## AIM OF THE EXERCISE
Your task is to copy the lines of the data below from the line holding "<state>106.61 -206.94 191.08" through the line holding "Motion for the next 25", inclusive, exactly and with nothing added.

## RECORDS TO USE

----

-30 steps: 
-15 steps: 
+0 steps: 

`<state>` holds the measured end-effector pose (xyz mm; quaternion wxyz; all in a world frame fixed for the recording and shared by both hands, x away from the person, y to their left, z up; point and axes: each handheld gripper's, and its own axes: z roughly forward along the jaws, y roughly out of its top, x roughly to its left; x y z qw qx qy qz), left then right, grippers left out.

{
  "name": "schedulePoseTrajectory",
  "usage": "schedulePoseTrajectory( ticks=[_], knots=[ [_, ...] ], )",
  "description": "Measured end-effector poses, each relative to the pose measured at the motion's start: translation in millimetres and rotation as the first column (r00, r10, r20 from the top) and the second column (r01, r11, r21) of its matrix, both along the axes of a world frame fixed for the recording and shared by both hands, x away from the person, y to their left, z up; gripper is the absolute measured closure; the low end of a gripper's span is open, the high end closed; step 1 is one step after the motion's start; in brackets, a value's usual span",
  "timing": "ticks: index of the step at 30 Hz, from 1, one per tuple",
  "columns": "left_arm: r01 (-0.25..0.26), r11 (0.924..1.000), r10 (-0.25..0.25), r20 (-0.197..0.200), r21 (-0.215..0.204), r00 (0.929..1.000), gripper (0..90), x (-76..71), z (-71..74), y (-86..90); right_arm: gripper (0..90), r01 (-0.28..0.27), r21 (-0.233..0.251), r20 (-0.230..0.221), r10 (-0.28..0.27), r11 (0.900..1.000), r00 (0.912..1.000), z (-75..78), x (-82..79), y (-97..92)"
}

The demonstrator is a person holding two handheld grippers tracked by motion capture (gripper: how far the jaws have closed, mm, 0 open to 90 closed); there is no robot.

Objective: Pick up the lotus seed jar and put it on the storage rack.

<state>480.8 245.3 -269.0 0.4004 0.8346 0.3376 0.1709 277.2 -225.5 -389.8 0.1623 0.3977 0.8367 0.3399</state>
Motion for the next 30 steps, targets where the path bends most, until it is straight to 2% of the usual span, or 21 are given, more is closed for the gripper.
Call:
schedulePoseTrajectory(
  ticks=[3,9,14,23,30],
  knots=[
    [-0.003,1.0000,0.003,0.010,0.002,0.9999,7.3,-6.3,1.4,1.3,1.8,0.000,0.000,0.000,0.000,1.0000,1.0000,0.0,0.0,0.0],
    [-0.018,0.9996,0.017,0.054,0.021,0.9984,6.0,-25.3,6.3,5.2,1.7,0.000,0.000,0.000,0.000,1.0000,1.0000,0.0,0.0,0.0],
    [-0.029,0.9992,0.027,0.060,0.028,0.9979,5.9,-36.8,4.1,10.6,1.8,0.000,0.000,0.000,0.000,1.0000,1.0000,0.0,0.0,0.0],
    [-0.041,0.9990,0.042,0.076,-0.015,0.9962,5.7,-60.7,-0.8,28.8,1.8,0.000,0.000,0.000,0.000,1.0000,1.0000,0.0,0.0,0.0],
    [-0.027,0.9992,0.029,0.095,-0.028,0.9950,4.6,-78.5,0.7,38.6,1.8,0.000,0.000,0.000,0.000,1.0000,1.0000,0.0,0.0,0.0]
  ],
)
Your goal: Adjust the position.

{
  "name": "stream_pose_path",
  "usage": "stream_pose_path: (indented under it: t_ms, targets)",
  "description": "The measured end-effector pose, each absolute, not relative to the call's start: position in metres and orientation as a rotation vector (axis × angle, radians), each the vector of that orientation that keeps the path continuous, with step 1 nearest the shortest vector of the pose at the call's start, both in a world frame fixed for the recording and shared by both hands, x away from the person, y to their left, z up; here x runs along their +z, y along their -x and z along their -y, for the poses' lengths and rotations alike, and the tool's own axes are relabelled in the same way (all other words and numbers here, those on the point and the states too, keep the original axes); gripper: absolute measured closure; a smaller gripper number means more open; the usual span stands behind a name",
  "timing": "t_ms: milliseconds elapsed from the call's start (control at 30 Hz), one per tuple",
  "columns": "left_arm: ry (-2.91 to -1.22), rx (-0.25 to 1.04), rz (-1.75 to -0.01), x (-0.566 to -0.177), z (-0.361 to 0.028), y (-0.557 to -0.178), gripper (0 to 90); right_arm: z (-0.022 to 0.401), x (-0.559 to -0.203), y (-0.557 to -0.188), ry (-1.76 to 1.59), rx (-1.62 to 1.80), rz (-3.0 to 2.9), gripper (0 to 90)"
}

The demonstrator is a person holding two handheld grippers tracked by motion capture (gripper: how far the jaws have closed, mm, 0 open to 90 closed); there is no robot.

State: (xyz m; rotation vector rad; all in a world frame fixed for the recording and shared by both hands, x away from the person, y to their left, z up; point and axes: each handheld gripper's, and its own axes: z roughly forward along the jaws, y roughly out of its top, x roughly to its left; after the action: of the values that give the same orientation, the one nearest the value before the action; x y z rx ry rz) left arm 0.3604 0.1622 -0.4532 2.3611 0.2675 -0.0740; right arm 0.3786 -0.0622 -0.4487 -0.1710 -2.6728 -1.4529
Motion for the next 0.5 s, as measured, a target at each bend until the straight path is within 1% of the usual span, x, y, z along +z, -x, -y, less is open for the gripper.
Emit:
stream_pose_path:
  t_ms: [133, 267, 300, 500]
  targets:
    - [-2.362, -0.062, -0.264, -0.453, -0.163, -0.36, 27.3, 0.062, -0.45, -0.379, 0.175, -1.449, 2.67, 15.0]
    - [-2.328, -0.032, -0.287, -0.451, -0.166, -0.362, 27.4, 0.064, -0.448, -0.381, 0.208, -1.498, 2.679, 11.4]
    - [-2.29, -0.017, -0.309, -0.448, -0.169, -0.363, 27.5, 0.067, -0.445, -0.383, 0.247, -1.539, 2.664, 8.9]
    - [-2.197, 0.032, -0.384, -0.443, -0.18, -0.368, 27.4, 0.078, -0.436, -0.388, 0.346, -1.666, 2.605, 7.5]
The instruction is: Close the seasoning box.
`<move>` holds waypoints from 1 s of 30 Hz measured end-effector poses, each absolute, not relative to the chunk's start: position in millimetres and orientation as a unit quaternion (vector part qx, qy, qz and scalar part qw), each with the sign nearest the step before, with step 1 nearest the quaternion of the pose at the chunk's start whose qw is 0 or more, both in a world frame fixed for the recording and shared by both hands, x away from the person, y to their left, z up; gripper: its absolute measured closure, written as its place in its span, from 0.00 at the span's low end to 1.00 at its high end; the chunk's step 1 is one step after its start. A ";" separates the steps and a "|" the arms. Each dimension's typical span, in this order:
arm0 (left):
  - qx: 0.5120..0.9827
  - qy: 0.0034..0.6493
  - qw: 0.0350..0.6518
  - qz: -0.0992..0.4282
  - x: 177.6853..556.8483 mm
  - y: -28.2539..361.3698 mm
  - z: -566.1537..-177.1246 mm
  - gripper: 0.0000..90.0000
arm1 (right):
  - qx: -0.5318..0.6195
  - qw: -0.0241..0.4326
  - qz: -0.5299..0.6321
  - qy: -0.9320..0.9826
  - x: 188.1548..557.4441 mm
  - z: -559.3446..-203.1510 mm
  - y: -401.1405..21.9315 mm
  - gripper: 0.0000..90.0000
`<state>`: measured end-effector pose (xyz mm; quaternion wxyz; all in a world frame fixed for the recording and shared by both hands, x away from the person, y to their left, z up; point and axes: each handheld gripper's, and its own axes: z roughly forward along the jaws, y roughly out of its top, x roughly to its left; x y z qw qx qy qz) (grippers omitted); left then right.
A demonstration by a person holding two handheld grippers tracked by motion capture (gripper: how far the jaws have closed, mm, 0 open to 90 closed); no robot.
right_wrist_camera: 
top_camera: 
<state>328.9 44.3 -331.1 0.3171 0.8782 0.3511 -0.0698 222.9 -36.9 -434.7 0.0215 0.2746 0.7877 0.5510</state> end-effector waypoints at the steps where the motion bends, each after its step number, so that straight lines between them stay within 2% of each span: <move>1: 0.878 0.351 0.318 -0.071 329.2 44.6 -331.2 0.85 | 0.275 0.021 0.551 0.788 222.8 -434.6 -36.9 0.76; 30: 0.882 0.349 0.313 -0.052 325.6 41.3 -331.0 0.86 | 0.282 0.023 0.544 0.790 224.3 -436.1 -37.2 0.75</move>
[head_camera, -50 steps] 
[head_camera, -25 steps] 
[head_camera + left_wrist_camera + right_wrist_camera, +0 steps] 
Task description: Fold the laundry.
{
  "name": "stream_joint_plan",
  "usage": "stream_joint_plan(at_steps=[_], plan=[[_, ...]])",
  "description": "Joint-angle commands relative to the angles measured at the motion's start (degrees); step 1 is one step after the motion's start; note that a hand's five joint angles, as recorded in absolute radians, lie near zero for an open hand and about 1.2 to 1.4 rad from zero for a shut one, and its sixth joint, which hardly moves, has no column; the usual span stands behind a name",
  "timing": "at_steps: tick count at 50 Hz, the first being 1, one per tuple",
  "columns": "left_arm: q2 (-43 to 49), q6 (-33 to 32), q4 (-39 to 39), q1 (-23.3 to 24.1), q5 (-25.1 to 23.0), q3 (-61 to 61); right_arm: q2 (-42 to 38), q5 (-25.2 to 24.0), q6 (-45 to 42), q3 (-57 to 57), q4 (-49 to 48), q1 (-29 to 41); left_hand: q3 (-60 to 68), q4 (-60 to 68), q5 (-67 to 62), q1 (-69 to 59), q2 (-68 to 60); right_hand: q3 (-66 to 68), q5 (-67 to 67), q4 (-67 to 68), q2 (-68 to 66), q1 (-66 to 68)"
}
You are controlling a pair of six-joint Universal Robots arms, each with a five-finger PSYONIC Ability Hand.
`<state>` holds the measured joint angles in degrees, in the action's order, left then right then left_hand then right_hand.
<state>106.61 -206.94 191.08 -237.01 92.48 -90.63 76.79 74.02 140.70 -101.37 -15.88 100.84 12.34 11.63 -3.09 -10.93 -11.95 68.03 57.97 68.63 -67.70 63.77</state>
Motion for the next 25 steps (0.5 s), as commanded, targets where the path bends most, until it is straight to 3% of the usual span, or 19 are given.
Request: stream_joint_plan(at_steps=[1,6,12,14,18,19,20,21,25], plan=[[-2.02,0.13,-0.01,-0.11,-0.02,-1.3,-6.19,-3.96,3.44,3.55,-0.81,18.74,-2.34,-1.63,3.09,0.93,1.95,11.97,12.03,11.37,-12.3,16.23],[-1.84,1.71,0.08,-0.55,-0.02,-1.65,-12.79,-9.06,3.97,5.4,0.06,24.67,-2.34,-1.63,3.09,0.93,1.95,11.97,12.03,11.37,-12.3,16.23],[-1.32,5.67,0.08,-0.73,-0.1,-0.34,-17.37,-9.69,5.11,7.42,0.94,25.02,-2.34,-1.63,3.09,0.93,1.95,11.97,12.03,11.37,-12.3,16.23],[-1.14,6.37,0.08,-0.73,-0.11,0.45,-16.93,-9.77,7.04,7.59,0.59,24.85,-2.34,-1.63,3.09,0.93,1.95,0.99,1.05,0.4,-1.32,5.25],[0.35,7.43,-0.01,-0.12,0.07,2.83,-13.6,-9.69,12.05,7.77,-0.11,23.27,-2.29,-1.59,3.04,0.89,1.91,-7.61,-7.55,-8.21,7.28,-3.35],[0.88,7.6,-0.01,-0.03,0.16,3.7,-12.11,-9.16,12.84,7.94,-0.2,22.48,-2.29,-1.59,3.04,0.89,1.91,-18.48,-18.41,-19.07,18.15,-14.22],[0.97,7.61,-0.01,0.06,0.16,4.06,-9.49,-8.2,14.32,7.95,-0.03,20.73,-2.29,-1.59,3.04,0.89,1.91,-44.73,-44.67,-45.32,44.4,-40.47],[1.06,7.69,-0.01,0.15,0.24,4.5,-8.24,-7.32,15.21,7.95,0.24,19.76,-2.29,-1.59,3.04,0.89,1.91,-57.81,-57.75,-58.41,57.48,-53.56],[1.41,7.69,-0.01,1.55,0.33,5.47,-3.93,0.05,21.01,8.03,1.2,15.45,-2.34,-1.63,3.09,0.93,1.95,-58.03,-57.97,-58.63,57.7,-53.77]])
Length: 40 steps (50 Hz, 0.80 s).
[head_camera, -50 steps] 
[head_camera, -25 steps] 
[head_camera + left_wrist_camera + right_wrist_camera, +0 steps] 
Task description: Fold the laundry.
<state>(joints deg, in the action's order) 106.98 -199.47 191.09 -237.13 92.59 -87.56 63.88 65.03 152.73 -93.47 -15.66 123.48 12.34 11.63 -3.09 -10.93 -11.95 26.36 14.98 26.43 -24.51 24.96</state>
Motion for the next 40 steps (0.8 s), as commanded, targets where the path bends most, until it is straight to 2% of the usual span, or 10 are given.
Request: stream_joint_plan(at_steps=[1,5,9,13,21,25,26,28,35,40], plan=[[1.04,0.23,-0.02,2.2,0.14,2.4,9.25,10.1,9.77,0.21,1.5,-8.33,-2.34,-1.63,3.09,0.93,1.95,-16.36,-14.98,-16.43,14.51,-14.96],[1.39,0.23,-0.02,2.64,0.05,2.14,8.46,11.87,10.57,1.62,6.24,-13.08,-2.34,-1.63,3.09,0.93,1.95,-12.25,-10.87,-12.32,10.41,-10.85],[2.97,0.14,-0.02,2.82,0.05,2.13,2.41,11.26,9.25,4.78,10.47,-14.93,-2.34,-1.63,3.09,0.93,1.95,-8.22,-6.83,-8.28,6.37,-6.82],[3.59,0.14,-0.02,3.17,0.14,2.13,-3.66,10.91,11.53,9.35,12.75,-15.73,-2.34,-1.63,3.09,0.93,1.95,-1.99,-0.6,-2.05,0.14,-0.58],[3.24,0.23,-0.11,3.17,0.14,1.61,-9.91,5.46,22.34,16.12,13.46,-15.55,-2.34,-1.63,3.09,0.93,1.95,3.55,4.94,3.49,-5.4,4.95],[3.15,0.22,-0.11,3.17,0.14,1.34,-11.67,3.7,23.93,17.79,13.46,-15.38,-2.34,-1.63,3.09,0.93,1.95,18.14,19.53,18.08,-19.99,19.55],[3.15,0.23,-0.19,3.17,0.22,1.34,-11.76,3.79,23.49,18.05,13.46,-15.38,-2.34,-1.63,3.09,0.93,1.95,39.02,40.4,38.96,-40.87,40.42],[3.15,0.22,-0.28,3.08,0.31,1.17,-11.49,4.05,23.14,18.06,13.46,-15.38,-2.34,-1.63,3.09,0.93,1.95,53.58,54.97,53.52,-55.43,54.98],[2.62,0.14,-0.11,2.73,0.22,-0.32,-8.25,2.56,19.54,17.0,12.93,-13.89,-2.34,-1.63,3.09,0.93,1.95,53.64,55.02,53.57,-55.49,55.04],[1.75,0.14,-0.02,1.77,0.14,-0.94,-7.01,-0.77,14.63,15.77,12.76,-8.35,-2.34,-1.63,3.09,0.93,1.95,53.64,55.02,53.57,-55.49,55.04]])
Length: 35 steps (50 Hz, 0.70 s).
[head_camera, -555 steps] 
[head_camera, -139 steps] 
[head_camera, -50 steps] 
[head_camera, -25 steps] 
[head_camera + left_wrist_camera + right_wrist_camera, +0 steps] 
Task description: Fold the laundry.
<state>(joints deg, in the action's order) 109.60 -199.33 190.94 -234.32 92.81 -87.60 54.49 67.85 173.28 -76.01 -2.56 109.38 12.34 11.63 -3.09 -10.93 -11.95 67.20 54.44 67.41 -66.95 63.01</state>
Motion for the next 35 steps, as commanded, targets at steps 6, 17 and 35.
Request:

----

## SOLUTION TO THIS EXERCISE
<state>106.61 -206.94 191.08 -237.01 92.48 -90.63 76.79 74.02 140.70 -101.37 -15.88 100.84 12.34 11.63 -3.09 -10.93 -11.95 68.03 57.97 68.63 -67.70 63.77</state>
Motion for the next 25 steps (0.5 s), as commanded, targets where the path bends most, until it is straight to 3% of the usual span, or 19 are given.

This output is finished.